Além disso, as gerações pós-conciliares hão de ter condições de melhor conhecer
as semelhanças, as diferenças dos evangelhos e o típico de cada um.
Ao longo prazo,
os católicos praticantes terão mais acesso – como já se vê – ao manancial da
Palavra, pela leitura seguida do conjunto das Escrituras, e sua aplicação pela
homilia. Quando os católicos são motivados a seguirem o evangelista do ano, na
catequese, nos círculos bíblicos, nos estudos e reflexões e meditações,
sobretudo, através da leitura orante, aproveitam da Palavra para a vivência
pessoal e a missão no mundo.
O Evangelho de
Mateus centra sua narrativa em dois focos complementares: Jesus Salvador e o
Reino dos Céus. Jesus é o Cristo, o Mestre que ensina. Reúne discípulos.
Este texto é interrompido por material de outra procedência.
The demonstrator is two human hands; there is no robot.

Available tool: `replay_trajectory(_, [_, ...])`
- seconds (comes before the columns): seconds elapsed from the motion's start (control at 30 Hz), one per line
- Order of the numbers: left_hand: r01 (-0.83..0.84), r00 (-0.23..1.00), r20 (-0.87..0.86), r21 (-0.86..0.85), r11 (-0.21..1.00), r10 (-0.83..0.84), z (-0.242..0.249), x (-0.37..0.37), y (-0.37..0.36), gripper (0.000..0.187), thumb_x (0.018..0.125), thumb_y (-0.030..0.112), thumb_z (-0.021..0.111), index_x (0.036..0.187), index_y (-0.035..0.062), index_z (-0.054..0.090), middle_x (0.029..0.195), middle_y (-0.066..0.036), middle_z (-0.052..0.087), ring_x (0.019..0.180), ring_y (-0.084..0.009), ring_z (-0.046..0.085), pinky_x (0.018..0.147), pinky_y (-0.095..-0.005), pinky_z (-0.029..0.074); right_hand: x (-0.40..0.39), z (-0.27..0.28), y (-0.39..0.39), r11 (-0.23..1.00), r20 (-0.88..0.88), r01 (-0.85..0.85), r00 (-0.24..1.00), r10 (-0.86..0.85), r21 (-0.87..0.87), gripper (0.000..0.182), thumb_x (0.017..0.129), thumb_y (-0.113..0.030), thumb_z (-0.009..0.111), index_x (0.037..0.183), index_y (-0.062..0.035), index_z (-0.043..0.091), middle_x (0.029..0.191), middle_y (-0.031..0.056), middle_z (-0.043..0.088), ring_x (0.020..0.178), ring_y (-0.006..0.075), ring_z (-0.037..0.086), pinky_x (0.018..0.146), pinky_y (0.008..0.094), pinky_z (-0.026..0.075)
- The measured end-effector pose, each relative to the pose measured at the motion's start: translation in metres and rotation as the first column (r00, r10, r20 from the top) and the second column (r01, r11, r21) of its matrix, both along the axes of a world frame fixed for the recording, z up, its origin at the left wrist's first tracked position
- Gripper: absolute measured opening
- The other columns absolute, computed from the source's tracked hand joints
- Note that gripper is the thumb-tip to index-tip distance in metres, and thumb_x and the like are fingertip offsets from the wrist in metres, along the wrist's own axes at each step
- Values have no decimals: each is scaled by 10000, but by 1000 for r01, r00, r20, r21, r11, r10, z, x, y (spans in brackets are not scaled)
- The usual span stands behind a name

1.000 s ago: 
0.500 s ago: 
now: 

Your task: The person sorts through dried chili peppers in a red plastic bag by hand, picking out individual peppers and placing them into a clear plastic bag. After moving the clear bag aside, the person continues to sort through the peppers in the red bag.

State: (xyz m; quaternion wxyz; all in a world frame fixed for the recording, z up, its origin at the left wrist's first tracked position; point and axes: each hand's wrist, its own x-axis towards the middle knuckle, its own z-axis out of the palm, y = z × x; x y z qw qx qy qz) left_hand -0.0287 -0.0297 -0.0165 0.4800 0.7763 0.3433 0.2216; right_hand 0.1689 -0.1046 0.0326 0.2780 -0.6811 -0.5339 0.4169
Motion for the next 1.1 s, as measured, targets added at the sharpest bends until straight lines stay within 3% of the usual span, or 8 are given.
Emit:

Prepara-os e os envia em missão. É o Filho de Deus, Filho de Davi, Filho do
Homem. É o Servo Sofredor. Tais títulos, originados na tradição judaica, são
fundamentais para a compreensão da fé, da salvação e do seguimento do Mestre.
O
Reino dos Céus é a soberania de Deus, proclamado por Jesus, através dos
discursos, especialmente o Sermão da Montanha. É confirmado pela atuação de sua
autoridade e poder, através de curas e de exorcismos e da escolha e do envio
dos discípulos. Sua presença já é a proximidade do Reino (10,7). Entretanto, é
também objeto do desejo e da esperança dos que oram e suplicam: “Venha o teu
Reino” (6,10).
A concepção de
Igreja em Mateus é realista.
Despida de triunfalismo. Aponta para a mistura de
pessoas, assemelhada à rede do Reino, cheia de peixes, porém, não todos
aproveitáveis. Houve um traidor no colégio apostólico (26,25). Entre os
recomendáveis, houve a indignação de dez contra dois (20,24) e a negação
escandalosa de Pedro (26,75). Portanto, Mateus não nos faz ver uma Igreja
idealizada. Nela existem as contradições pessoais: filhos do Reino e filhos do
Maligno (13, 38-39), os maus e os justos (v. 49) e falsos profetas e discípulos
(7,15-13).
Qualquer um pode
cair no pecado, inclusive Pedro (26,34). Assim sendo, todos precisamos de
perdão, de misericórdia e de correção. Consequentemente, a Igreja é a escola da
correção fraterna (18, 15-18) e a pátria da misericórdia, do perdão (v. 21-35)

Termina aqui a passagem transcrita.